Dalla ricerca al convegno "Cura della speranza, la speranza nella cura" che si terrà venerdì prossimo presso l'Istituto Nazionale dei Tumori di Milano. Non vi fermare, dunque… Che cosa bolle in pentola?

Il convegno è un'occasione di dibattito pubblico su un tema di lavoro più ampio che riguarda la concezione di persona oggetto delle cure mediche in un sistema sanitario come quello italiano che si trova a dover bilanciare l'attenzione ai fattori economici e l'attenzione alla persona. Dove la multidisciplinarità è un obiettivo talvolta ideale ma di difficile realizzazione e dove occorrono prove di efficacia più adeguate a descrivere costi e risparmi derivanti di un'attenzione alla persona nelle diverse dimensioni non solo biologiche ma anche psicologiche e sociali.
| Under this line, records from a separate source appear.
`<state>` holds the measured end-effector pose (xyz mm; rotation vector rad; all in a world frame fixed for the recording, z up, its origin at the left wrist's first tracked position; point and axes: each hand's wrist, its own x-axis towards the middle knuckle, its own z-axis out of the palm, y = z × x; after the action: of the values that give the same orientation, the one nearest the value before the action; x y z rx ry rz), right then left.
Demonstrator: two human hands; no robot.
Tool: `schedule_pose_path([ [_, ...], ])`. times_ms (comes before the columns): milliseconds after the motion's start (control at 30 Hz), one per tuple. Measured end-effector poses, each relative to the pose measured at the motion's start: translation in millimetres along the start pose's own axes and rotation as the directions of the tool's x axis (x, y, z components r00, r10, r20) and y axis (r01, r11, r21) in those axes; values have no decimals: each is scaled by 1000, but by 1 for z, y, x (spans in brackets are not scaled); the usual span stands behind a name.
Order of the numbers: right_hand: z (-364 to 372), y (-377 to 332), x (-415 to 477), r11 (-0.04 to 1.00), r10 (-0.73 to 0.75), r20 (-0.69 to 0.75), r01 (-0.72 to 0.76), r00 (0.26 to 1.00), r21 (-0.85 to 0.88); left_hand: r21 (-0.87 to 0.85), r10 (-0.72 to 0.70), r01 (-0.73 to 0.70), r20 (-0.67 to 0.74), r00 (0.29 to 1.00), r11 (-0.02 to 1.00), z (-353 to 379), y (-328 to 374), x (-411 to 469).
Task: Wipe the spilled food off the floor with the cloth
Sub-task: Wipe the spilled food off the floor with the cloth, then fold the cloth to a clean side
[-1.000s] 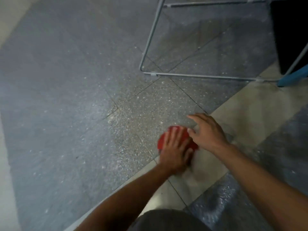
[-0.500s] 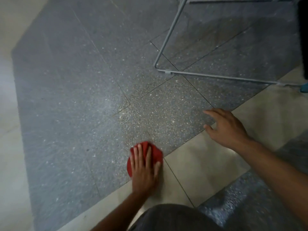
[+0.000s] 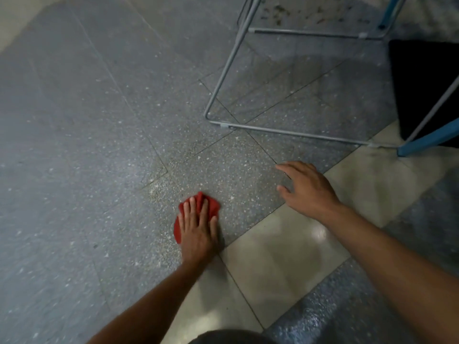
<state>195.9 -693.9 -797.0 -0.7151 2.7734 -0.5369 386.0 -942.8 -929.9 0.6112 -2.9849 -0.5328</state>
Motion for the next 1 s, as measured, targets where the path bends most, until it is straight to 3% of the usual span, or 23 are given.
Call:
schedule_pose_path([
  [67, -5, 8, 2, 999, 36, 1, -36, 999, -16, -32, 97, -95, 49, 994, 995, 20, 32, -46],
  [100, -5, 10, 2, 999, 43, 5, -43, 999, -23, -63, 223, -217, 98, 970, 974, 32, 52, -66],
  [133, -4, 10, 2, 999, 47, 8, -47, 999, -25, -90, 392, -382, 151, 907, 920, 43, 73, -78],
  [200, 0, 10, 1, 999, 51, 13, -50, 999, -16, -172, 699, -679, 237, 675, 714, 60, 107, -74],
  [233, 2, 8, 1, 999, 51, 20, -51, 999, -12, -199, 778, -755, 236, 582, 625, 62, 118, -55],
  [267, 3, 7, 1, 999, 54, 29, -53, 998, -11, -204, 807, -784, 233, 543, 587, 62, 128, -33],
  [300, 4, 5, 1, 998, 57, 35, -57, 998, -12, -182, 790, -772, 220, 572, 609, 60, 135, -8],
  [367, 4, 5, 2, 998, 67, 26, -66, 997, -12, -96, 688, -683, 175, 704, 724, 48, 139, 44],
  [467, 0, 8, 1, 997, 74, 11, -74, 997, -8, 0, 409, -421, 234, 882, 907, 28, 114, 89],
  [600, -3, 19, 0, 995, 101, 25, -101, 995, -3, 49, 230, -241, 168, 959, 969, 18, 70, 63],
  [733, -2, 23, -1, 994, 110, 20, -111, 994, 19, -57, 316, -311, 168, 934, 949, 18, 72, -26],
  [833, -4, 20, 1, 996, 86, 30, -86, 996, 7, -283, 390, -302, 341, 856, 910, 11, 99, -68],
  [900, -8, 17, 4, 997, 80, 26, -80, 996, 15, -509, 280, -14, 450, 848, 861, -11, 121, -65],
  [967, -16, 10, 3, 993, 101, 41, -103, 994, 51, -634, 118, 370, 592, 798, 679, -37, 145, -48],
  [1000, -20, 5, 0, 991, 106, 64, -111, 992, 69, -629, 54, 532, 673, 738, 567, -51, 156, -39],
])
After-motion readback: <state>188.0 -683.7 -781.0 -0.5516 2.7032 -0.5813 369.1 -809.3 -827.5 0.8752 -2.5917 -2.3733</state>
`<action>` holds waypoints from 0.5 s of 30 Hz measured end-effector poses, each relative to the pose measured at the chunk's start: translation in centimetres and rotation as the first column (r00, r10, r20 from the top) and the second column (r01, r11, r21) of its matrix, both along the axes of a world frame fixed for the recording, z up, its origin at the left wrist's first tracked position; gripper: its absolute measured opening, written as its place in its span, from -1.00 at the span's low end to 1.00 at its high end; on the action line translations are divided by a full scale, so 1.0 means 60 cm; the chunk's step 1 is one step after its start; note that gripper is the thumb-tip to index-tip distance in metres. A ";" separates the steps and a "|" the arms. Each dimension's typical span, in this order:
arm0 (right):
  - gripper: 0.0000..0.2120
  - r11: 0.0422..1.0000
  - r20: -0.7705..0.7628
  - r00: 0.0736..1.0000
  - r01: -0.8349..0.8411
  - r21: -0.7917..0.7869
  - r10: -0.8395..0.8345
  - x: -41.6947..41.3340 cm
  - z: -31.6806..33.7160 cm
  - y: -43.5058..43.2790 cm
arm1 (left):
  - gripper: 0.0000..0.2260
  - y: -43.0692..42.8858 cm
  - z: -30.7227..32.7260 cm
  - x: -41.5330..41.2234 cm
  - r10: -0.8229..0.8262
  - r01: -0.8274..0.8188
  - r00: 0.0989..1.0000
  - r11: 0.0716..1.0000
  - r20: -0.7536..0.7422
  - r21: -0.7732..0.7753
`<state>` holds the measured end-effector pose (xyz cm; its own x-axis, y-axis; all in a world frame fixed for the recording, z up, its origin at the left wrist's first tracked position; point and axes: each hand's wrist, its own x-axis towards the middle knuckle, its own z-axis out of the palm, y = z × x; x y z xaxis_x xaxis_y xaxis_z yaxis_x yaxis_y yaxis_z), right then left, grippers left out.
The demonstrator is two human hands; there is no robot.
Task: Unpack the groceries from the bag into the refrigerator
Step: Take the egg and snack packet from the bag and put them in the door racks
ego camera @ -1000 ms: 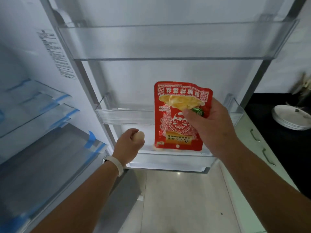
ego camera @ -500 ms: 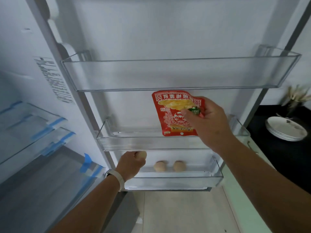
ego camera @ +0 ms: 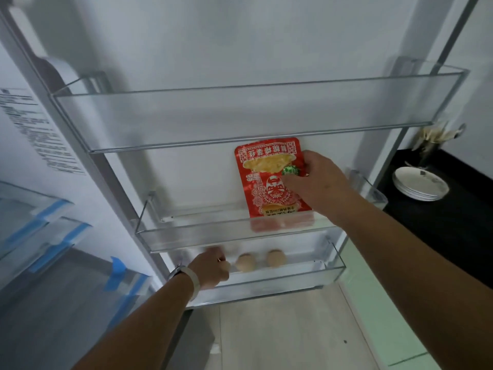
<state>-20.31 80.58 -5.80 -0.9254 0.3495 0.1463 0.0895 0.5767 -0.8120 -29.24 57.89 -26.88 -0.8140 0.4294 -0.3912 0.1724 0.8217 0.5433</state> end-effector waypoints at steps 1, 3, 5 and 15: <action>-0.83 0.998 0.003 1.000 0.023 0.060 -0.023 -0.001 0.000 0.003 | -0.81 0.001 -0.005 -0.003 -0.017 0.018 1.000 1.000 0.005 -0.023; -0.84 0.987 0.016 0.998 0.056 0.152 -0.059 -0.001 -0.002 0.011 | -0.80 0.003 -0.013 -0.007 -0.042 0.043 0.999 0.998 0.012 -0.051; -0.83 0.980 0.030 0.997 0.066 0.185 -0.073 -0.001 -0.006 0.019 | -0.78 0.005 -0.021 -0.012 -0.059 0.060 0.998 0.996 0.024 -0.060; -0.74 0.864 -0.210 0.978 0.101 0.493 0.006 0.048 -0.030 0.026 | -0.76 0.014 -0.044 -0.030 -0.179 0.180 0.984 0.980 0.019 -0.082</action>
<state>-17.41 82.12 -7.60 -0.8423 0.2231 0.4906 -0.0040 0.9077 -0.4196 -31.04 58.72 -29.50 -0.7217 0.5337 -0.4409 0.3151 0.8204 0.4772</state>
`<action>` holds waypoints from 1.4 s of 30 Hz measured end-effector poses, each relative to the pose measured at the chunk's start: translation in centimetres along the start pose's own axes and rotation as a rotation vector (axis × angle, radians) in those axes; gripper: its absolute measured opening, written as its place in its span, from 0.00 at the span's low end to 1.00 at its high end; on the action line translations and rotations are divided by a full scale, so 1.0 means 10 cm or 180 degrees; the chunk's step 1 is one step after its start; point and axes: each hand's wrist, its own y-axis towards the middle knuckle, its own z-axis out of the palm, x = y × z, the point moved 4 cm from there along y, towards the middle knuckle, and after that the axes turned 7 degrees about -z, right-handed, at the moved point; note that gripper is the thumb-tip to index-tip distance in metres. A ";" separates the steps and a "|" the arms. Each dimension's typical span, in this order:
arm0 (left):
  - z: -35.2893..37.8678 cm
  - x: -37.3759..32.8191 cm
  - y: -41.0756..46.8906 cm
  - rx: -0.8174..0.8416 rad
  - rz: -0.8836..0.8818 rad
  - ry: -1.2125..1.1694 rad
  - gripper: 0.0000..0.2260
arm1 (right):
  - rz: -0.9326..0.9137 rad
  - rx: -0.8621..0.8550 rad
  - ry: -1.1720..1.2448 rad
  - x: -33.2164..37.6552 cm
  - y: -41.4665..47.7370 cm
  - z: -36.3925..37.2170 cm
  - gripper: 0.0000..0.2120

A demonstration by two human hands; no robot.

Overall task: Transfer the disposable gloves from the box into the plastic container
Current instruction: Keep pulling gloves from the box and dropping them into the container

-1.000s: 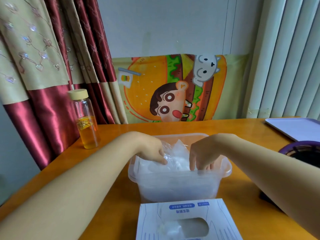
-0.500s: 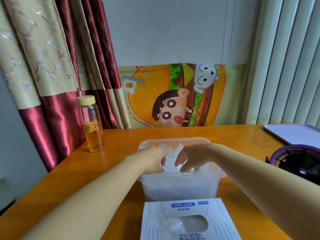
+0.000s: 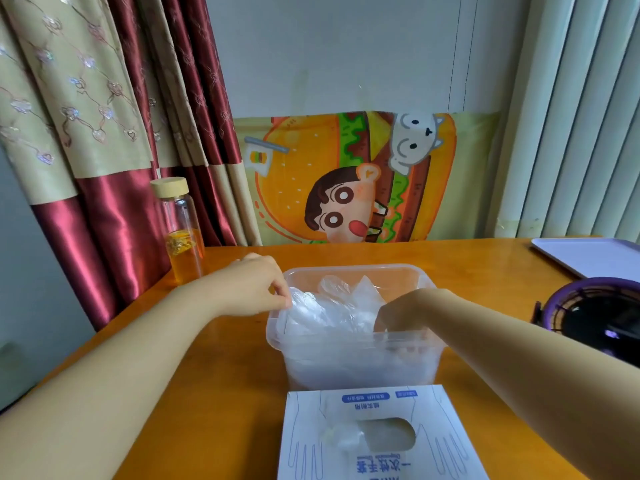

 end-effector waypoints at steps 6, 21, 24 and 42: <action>-0.05 0.18 -0.30 -0.0334 -0.0130 -0.0391 0.07 | -0.0168 -0.1100 -0.0424 0.09 -0.42 -0.36 0.16; 0.70 -0.55 -1.03 0.0511 0.0522 -0.0325 0.30 | -0.1473 -0.0971 -0.1305 0.64 -0.94 0.74 0.19; 0.93 -0.56 -1.06 0.0968 0.0467 -0.0184 0.38 | -0.1578 -0.1114 -0.1416 0.62 -0.87 0.78 0.20; 1.00 -0.58 -1.04 0.1160 0.0238 -0.0621 0.34 | -0.1613 -0.2433 0.0106 0.64 -1.00 0.90 0.07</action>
Che senso danno malati e parenti dei malati alla parola "speranza" in un contesto oncologico? La mia impressione è che, al contrario di come spesso la decliniamo "fuori", dentro un ospedale o in uno spazio di cura la parola "speranza" abbia anche una concretezza

Pensando la speranza in prospettiva teorica il rischio è di avere una concezione astratta mentre la prospettiva è estremamente pratica.

In questo senso personalmente ho ricevuto più aiuto nel rapporto con i pazienti e nelle possibilità di un loro supporto dalle prospettive offerte dall'antropologia cristiana che non da varie teorie psicologiche. Mi spiego meglio: le prospettive derivanti dalle osservazioni di padre Rulla descrivono come un paziente possa nutrire grandi speranze (ad esempio nella possibilità di una vita eterna), ma come queste siano raggiungibili attraverso un percorso fatto di piccole speranze (ad esempio il desiderio che oggi sia una giornata decente in cui il dolore i sintomi non si facciano troppo sentire). Questa prospettiva incoraggia fortemente il lavoro clinico assistenziale anche nei suoi aspetti più semplici; il supporto alle piccole speranze – che si sia credenti o non credenti, forse non importa – è anche un modo per aiutare la persona malata a credere nei propri valori.